What North Korea tells us about cyber vulnerabilities in the era of decentralized workforces

Do you know your co-workers? Obviously, you know your immediate team, your office mates, and maybe even the odd remote colleague you’ll “bump into” on a weekly Zoom call (that probably could have been an email). However, in an economy defined by widespread telework opportunities, third-party contractors, and major corporations with globally distributed workforces, is it possible for companies – even those with sophisticated HR departments – to actually know their employees?

Thanks to North Korea, we know that the answer to this question is a definitive “no.”
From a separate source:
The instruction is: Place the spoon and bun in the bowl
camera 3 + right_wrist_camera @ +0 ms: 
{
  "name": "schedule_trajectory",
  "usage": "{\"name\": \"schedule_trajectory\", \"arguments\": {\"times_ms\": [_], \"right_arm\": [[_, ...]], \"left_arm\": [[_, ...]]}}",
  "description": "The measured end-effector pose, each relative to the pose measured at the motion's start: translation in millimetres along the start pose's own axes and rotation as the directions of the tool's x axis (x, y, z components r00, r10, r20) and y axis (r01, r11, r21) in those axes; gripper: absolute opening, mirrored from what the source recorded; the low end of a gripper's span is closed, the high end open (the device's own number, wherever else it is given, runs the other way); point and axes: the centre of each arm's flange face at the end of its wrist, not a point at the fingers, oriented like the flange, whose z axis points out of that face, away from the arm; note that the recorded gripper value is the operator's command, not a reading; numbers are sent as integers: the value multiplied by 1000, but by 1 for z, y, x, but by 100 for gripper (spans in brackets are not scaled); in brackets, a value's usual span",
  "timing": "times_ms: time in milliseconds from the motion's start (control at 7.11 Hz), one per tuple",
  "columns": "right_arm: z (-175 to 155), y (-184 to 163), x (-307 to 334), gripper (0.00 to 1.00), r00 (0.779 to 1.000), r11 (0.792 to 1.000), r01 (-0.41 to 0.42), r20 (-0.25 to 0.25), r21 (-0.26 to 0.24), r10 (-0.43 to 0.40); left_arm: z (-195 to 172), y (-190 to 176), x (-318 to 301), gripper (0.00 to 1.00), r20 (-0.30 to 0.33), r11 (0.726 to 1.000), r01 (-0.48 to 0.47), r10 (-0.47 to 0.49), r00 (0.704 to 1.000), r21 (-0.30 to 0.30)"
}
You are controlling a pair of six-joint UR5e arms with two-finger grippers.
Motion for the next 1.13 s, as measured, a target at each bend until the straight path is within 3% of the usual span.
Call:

This spring, the United States Department of Justice (DoJ) unsealed charges against U.S. and foreign nationals for facilitating a complex scheme to place North Korean IT workers at U.S. firms in order to violate U.S. sanctions and raise funds for the Kim regime’s illegal and destabilizing activity. The DoJ alleges that over 300 U.S. companies, including “a top-five major television network, a Silicon Valley technology company, an aerospace manufacturer, an American car manufacturer, a luxury retail store, and a U.S.-hallmark media and entertainment companies,” were deceived through a complex scheme, resulting in millions of dollars of salary payments to North Koreans, in violation of U.S. law.

The process had two primary steps. First, “[the] co-conspirators committed fraud and stole the identities of American citizens to enable individuals based overseas to pose as domestic, remote IT workers.” Specifically, a Ukrainian national serving as a conduit for the North Korean IT workers “is alleged to have managed as many as approximately 871 “proxy” identities, provided proxy accounts for three freelance U.S. IT hiring platforms, and provided proxy accounts for three different U.S.-based money service transmitters.” The availability of proxy identities should come as no surprise; with the increasing regularity of data breaches, there is no shortage of compromised identity information waiting to be exploited.

Once the North Korean workers were placed with their employers under compromised U.S. identities, it was critical for the conspirators to take steps to disguise illegitimate activity as expected behavior. After all, login attempts from Pyongyang, Northeast China, or other regions associated with illicit North Korean cyber activity would likely raise red flags. To disguise activity, the conspirators took steps to obfuscate the IT workers’ true location by routing traffic through so-called “laptop farms.” According to the DoJ, these farms hosted “multiple computers all connecting to the internet through the same network, wherein individuals at the laptop farm assist remote individuals with logging on to the computers. This practice makes it appear that the remote individual is physically located at the location of the laptop farm, as the IP address for the laptop will be that of the laptop farm.”

With fraudulent identities and effective location obfuscation, these cybercriminals were able to enter the internal systems of some of America’s largest and most important companies without raising any significant red flags. Without a substantial change in how companies monitor employee activity, this type of identity exploitation is bound to repeat itself. Just as many companies have an obligation to conduct KYC (or “know-your-customer”), perhaps it’s time companies think about how to improve KYE; know-your-employees

Thankfully, the U.S. Government’s Departments of Treasury, Justice, and State have issued guidance on this very issue. To counter North Korean IT workers who “deliberately obfuscate their identities, locations, and nationality” through the use of “virtual private networks (VPNs), virtual private servers (VPSs), or… third-country IP addresses to appear as though they are connecting to the internet from inconspicuous locations,” the Departments recommend “[regularly using] port checking capabilities to determine if the platform is being accessed remotely via desktop sharing software or a VPN or VPS.” Additionally, the Departments recommend a number of additional best practices, ranging from additional geolocation procedures to more advanced forms of biometric authentication.